3-Fluorophenmetrazine  (also known as 3-FPM, 3-FPH and PAL-593) is a phenylmorpholine-based stimulant and fluorinated analogue of phenmetrazine that has been sold online as a designer drug.

Chemistry
3-Fluorophenmetrazine is a fluorinated analogue of phenmetrazine, a stimulant of the morpholine class.

3-Fluorophenmetrazine is a regioisomer of both 2-fluorophenmetrazine and 4-fluorophenmetrazine.

Pharmacology
3-FPM acts as a norepinephrine–dopamine releasing agent with EC50 values of 30 nM and 43 nM, respectively. It shows only negligible efficacy as a releaser of serotonin, with an EC50 value of 2558 nM.

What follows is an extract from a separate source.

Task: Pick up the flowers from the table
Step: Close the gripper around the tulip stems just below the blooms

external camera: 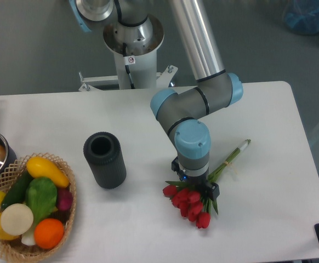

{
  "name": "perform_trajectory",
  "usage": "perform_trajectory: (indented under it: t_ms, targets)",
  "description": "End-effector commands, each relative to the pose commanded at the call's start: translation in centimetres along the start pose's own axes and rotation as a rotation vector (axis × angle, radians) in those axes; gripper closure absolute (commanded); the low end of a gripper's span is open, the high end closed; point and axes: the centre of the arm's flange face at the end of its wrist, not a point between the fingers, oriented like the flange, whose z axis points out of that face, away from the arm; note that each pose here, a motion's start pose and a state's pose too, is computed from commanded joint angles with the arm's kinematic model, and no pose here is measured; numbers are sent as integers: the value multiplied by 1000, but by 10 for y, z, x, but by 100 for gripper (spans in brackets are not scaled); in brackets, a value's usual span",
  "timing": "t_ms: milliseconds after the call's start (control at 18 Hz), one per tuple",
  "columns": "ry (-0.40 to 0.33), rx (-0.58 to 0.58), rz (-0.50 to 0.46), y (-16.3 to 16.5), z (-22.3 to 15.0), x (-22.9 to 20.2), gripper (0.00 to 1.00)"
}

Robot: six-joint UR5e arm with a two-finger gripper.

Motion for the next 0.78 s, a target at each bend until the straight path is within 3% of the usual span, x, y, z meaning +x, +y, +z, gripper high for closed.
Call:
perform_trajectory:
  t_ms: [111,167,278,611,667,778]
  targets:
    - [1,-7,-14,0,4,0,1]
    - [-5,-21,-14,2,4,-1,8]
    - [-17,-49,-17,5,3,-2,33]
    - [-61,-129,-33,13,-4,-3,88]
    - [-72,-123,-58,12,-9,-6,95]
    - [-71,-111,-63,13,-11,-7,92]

3-FPM also inhibits uptake mediated by dopamine transporters and norepinephrine transporters in HEK293 cells with potencies comparable to cocaine (IC50 values < 2.5 μM), but with less potent effects at serotonin transporters (IC50 values >80 μM).

At sufficient doses, 3-FPM is capable of  reversing monoamine transporters, particularly transporters of the catecholamines dopamine and norepinephrine, and, to a much lesser degree, serotonin transporters, thereby releasing these neurotransmitters from the cytosol into the extracellular space, where they are active.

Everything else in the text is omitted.